Exercise: Filter the entries, keeping every line with the string "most".

Provided data:

_ _ _

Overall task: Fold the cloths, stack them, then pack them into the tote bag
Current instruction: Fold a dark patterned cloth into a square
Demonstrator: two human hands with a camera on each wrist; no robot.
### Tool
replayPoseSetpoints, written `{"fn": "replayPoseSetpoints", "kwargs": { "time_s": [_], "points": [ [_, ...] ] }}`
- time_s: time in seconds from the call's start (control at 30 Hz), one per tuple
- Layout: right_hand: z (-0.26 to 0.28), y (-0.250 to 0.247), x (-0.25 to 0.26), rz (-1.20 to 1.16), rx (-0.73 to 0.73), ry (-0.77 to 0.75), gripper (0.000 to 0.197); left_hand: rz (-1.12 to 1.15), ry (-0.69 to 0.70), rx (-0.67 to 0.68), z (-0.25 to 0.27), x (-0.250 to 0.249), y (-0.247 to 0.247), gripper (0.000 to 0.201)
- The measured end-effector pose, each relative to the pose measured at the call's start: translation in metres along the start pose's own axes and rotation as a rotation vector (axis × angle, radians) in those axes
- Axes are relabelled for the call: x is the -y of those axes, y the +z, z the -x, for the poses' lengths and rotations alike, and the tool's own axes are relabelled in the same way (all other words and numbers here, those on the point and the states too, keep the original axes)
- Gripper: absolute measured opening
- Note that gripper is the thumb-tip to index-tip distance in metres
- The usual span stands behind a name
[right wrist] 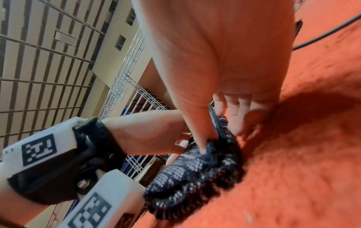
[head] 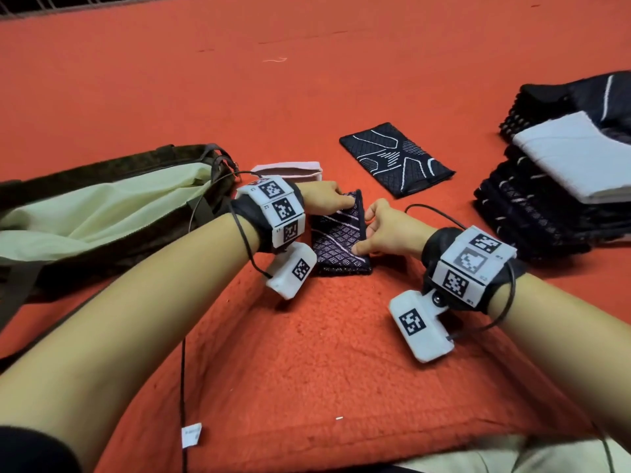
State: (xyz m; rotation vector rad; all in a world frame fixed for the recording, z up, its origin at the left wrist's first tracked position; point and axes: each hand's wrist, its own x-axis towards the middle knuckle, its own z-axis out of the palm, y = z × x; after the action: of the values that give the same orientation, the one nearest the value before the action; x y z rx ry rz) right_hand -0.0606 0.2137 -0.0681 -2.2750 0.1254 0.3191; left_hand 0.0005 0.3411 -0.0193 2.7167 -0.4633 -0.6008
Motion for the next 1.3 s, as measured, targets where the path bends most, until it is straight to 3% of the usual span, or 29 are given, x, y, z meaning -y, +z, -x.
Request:
{"fn": "replayPoseSetpoints", "kwargs": {
  "time_s": [0.27, 0.43, 0.6, 0.67, 0.77, 0.93, 1.07, 1.2, 1.3],
  "points": [
    [0.003, -0.001, 0.002, -0.003, 0.040, -0.029, 0.058, -0.234, 0.001, 0.000, -0.012, 0.004, -0.002, 0.062],
    [0.010, -0.004, 0.006, -0.134, 0.128, -0.048, 0.016, -0.197, 0.095, -0.128, 0.001, 0.022, -0.018, 0.043],
    [0.010, -0.011, 0.022, -0.424, 0.093, -0.098, 0.001, 0.195, 0.145, -0.325, 0.007, 0.045, -0.050, 0.031],
    [0.000, -0.018, 0.035, -0.602, 0.000, -0.117, 0.010, 0.451, 0.130, -0.395, -0.001, 0.054, -0.059, 0.031],
    [-0.024, -0.029, 0.058, -0.767, -0.145, -0.123, 0.020, 0.725, 0.058, -0.458, -0.012, 0.062, -0.073, 0.034],
    [-0.074, -0.038, 0.093, -0.826, -0.293, -0.088, 0.012, 0.914, -0.147, -0.438, -0.031, 0.081, -0.091, 0.030],
    [-0.112, -0.034, 0.101, -0.718, -0.323, -0.012, 0.017, 0.836, -0.243, -0.449, -0.053, 0.101, -0.092, 0.029],
    [-0.131, -0.020, 0.092, -0.588, -0.323, 0.043, 0.013, 0.685, -0.255, -0.375, -0.054, 0.111, -0.083, 0.019],
    [-0.137, -0.015, 0.083, -0.553, -0.311, 0.051, 0.024, 0.602, -0.247, -0.399, -0.051, 0.121, -0.077, 0.016]
  ]
}}
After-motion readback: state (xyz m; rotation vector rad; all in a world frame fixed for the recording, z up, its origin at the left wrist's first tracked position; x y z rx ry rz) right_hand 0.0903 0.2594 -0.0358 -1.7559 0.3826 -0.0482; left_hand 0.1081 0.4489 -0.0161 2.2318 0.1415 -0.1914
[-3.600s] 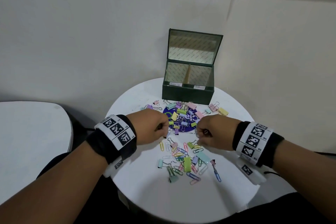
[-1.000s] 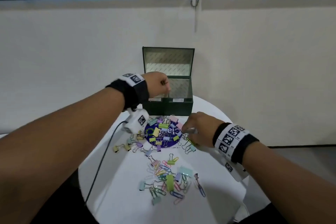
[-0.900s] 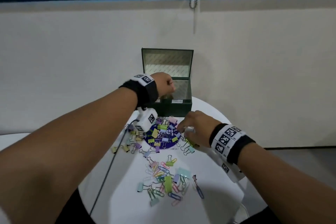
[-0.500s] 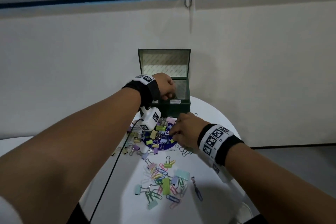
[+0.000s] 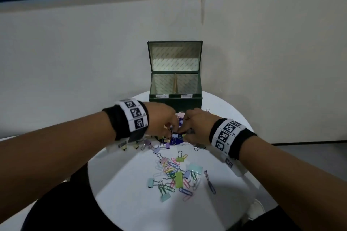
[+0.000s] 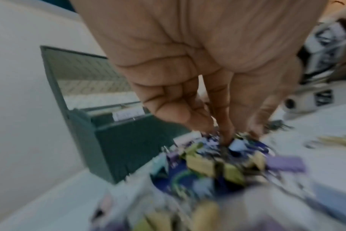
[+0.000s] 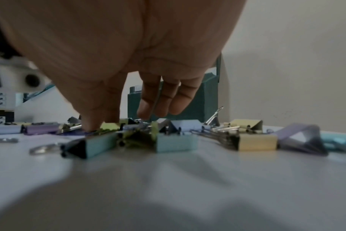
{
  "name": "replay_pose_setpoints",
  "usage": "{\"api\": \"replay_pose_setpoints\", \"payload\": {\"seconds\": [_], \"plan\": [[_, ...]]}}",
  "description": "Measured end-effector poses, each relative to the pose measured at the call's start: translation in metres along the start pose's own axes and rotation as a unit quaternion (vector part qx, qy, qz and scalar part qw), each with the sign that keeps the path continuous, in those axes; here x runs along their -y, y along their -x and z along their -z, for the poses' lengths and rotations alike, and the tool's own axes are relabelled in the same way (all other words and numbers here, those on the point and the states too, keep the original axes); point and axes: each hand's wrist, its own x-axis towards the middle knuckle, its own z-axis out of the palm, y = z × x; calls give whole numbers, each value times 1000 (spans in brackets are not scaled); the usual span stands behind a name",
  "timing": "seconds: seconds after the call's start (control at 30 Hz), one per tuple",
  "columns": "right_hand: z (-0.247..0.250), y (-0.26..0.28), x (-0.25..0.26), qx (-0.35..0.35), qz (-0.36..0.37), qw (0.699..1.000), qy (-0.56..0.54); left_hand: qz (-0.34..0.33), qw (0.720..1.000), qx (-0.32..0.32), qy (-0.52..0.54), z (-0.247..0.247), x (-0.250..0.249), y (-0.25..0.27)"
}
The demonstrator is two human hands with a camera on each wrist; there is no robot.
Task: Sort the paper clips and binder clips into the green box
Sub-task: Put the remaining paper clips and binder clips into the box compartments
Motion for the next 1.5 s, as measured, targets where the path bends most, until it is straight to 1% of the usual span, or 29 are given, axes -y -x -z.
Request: {"api": "replay_pose_setpoints", "payload": {"seconds": [0.07, 0.17, 0.23, 0.3, 0.33, 0.43, 0.5, 0.57, 0.67, 0.73, 0.77, 0.83, 0.9, 0.93, 0.97, 1.03, 1.07, 1.13, 1.17, 1.2, 1.23, 1.27, 1.3, 1.33, 1.37, 1.4, 1.43, 1.47, 1.5], "plan": [[-1, -1, 1, 7, 0, 1000, 10, -33, 999, 12, 1, -14, -3, 8], [-3, -2, 0, -4, -3, 1000, 14, -38, 998, 22, -50, -27, -5, 16], [-4, -3, 0, -6, -8, 1000, 13, -18, 995, -7, -93, -29, -8, 21], [-4, -5, 0, -3, -6, 1000, 3, -21, 993, -43, -105, -30, -16, 26], [-4, -5, 1, -1, -1, 1000, -3, -31, 995, -47, -86, -32, -23, 28], [-5, -6, 1, 9, 8, 1000, -5, -48, 998, -27, -12, -41, -44, 37], [-5, -5, 0, 10, 9, 1000, -3, -56, 998, -25, -26, -44, -52, 38], [-5, -4, 0, -11, 19, 1000, -6, -55, 997, -24, -37, -45, -55, 35], [-8, -5, 0, -56, 19, 998, -11, -53, 998, -45, -8, -44, -55, 34], [-8, -5, 0, -89, 11, 995, -35, -39, 997, -68, 21, -46, -51, 36], [-7, -4, 0, -93, 0, 994, -56, -19, 996, -74, 46, -47, -45, 36], [-3, -2, 1, -70, -28, 993, -92, 29, 988, -86, 125, -44, -31, 38], [0, 1, 4, -29, -34, 994, -98, 76, 964, -93, 238, -40, -12, 40], [1, 2, 5, -12, -27, 995, -97, 101, 941, -91, 309, -40, -4, 43], [0, 4, 7, 0, -17, 996, -92, 115, 911, -87, 387, -41, 4, 46], [-4, 8, 11, 13, -5, 997, -79, 115, 829, -66, 543, -44, 15, 51], [-5, 10, 12, 23, 0, 997, -77, 117, 787, -54, 603, -46, 18, 53], [-5, 10, 15, 42, 22, 997, -68, 142, 722, -36, 676, -51, 21, 55], [-4, 11, 17, 47, 33, 996, -65, 156, 697, -27, 699, -52, 21, 55], [-3, 11, 19, 49, 41, 996, -66, 161, 675, -15, 720, -52, 19, 56], [-4, 12, 20, 48, 47, 995, -68, 162, 659, -6, 735, -52, 16, 56], [-5, 12, 22, 47, 52, 995, -70, 159, 653, 1, 740, -51, 12, 56], [-8, 12, 23, 44, 55, 995, -70, 153, 668, 7, 728, -50, 8, 55], [-10, 12, 23, 40, 54, 995, -70, 140, 718, 8, 682, -49, 2, 54], [-11, 12, 23, 36, 51, 996, -69, 121, 798, 7, 590, -49, -2, 53], [-13, 13, 23, 33, 48, 996, -65, 99, 880, 8, 464, -49, -7, 54], [-14, 12, 22, 31, 47, 997, -58, 75, 940, 7, 331, -52, -11, 53], [-14, 12, 21, 27, 47, 997, -51, 63, 972, 5, 225, -55, -15, 52], [-14, 13, 21, 22, 49, 998, -46, 67, 986, 0, 155, -56, -18, 52]]}}
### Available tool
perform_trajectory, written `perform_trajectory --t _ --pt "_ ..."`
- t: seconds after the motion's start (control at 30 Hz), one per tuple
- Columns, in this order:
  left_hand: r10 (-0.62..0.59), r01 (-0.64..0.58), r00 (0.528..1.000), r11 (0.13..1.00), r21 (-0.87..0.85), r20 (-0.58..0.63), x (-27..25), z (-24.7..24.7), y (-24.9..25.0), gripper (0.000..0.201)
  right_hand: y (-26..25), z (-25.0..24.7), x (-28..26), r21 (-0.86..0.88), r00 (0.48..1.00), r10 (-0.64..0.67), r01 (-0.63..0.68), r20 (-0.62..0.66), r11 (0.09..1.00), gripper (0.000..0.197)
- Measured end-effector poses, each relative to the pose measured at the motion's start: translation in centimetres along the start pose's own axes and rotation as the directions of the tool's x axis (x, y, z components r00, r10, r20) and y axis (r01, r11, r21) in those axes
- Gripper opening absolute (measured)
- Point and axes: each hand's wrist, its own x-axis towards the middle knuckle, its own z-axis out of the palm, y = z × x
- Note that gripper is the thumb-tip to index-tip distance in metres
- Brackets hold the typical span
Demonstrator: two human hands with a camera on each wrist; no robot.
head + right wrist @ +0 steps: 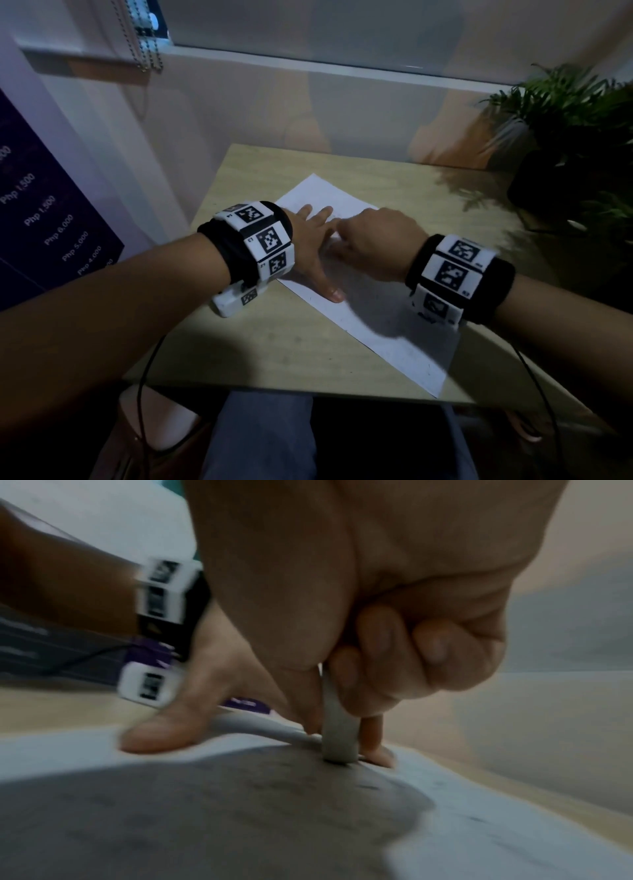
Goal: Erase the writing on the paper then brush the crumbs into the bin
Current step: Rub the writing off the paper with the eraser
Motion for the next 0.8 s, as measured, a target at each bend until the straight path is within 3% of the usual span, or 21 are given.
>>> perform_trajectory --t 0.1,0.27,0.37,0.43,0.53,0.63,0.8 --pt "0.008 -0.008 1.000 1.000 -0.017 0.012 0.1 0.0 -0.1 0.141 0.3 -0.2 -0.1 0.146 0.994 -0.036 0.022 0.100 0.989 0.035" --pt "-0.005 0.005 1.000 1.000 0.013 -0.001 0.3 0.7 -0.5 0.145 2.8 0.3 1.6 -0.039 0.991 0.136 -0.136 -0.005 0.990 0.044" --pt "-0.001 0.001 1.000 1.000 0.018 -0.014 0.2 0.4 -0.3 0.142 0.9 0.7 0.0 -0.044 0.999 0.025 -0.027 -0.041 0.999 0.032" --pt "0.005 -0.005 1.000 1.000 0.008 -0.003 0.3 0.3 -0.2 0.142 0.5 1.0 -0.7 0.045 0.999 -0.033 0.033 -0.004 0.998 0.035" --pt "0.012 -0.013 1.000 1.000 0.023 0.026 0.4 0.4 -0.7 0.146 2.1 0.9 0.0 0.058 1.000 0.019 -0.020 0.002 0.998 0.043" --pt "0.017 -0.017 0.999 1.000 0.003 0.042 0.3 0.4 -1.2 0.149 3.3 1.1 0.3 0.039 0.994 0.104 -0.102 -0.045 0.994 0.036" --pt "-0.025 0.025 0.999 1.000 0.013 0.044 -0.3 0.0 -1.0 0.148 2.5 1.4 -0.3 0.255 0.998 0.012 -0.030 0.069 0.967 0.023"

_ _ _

Task response:
Motion for the next 1.3 s, as measured, targets where the path bends most, until it is straight to 3% of the usual span, or 29 are given, x, y, z meaning -y, +z, -x.
Motion for the next 1.5 s, as measured, targets where the path bends most, until it is straight to 1% of the usual span, or 29 are given, axes -y -x -z.

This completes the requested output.